La recensione di Marcel the Shell, film d'animazione in stop motion diretto da Dean Fleischer-Camp. Nelle sale dal 9 febbraio.

C’è un grosso rischio che aleggia quando un prodotto della pop culture come, ad esempio, un film – ma anche una serie tv o un fumetto – cerca di analizzare temi universali e importanti legati ai concetti di vita, morte, tempo ed esistenza: quello di banalizzare la complessità che li attraversa febbrilmente, riducendoli a vuote stringhe di pensiero emerse dal cuore di un biscotto della fortuna.

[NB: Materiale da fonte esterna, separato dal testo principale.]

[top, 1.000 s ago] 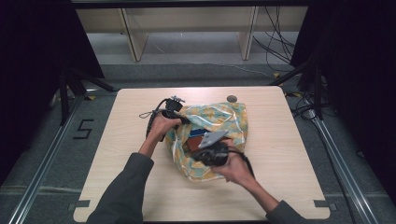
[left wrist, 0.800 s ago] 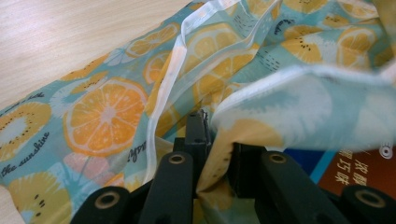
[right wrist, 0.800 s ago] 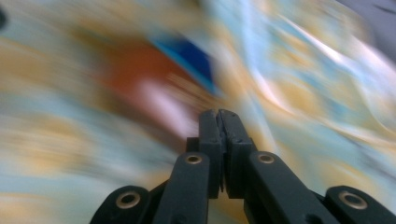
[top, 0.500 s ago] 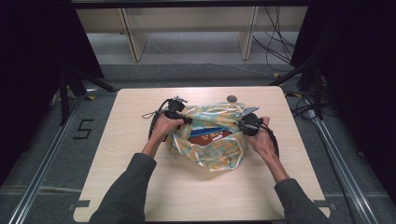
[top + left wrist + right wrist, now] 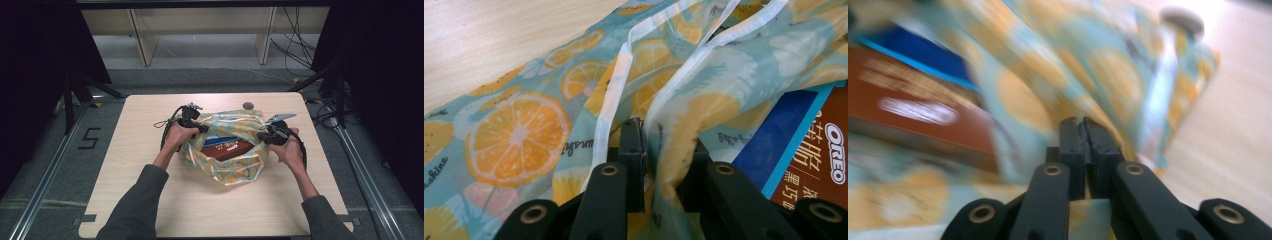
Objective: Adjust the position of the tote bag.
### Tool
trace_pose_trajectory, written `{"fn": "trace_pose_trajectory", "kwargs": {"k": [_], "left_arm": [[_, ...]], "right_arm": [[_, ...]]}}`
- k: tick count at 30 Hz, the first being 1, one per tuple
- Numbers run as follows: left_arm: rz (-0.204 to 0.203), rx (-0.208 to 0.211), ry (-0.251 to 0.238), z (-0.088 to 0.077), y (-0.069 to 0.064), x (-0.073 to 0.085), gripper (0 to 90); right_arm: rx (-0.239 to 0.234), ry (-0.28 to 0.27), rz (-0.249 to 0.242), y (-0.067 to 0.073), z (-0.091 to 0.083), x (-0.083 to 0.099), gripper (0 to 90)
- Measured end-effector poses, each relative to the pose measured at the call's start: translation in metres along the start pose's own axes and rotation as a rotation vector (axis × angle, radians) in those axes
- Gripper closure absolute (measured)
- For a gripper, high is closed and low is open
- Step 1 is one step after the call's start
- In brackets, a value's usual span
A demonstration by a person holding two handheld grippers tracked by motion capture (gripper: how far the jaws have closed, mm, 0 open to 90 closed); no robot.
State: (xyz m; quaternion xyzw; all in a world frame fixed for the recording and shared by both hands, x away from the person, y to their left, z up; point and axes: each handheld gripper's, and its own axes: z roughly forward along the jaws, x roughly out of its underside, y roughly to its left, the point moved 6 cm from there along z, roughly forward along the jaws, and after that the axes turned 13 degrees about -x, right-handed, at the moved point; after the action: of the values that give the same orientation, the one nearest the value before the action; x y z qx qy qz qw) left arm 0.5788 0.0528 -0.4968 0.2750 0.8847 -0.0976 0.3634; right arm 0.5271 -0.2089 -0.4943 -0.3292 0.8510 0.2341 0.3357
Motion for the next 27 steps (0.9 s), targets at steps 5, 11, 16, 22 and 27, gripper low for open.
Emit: {"fn": "trace_pose_trajectory", "kwargs": {"k": [5, 11, 16, 22, 27], "left_arm": [[-0.006, -0.005, 0.002, 0.002, -0.004, -0.002, 79.4], [-0.015, -0.018, 0.023, 0.004, 0.001, 0.000, 80.2], [-0.024, -0.019, 0.018, 0.005, 0.006, 0.001, 80.5], [-0.031, -0.015, 0.012, 0.005, 0.003, 0.000, 77.8], [-0.007, 0.010, 0.013, -0.009, -0.005, -0.002, 60.4]], "right_arm": [[-0.106, -0.071, -0.090, 0.051, -0.012, -0.024, 88.0], [-0.247, 0.049, -0.210, 0.114, 0.018, -0.008, 88.4], [-0.254, 0.166, -0.265, 0.132, 0.033, 0.017, 88.8], [-0.295, 0.187, -0.286, 0.147, 0.041, 0.035, 89.2], [-0.245, 0.095, -0.294, 0.142, 0.022, 0.020, 87.4]]}}
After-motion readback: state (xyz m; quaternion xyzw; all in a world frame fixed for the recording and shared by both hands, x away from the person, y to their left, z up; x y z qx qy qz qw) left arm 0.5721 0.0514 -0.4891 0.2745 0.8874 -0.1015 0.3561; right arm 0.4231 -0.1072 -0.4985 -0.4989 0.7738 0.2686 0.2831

Tuttavia, non sempre la patina mainstream vanifica gli sforzi del sogno (iperrealistico e filosofico): lo dimostra il piccolo gioiello intitolato Marcel the Shell, film d’animazione – candidato agli Oscar 2023 – pronto ad approdare nelle nostre sale dal 9 febbraio, per la regia di Dean Fleischer-Camp, anche protagonista del film nonché autore del soggetto e della sceneggiatura insieme a Jenny Slate (Everything Everywhere All at Once), doppiatrice originaria del piccolo protagonista, a fianco della veterana Isabella Rossellini nei panni della nonna di Marcel, Connie.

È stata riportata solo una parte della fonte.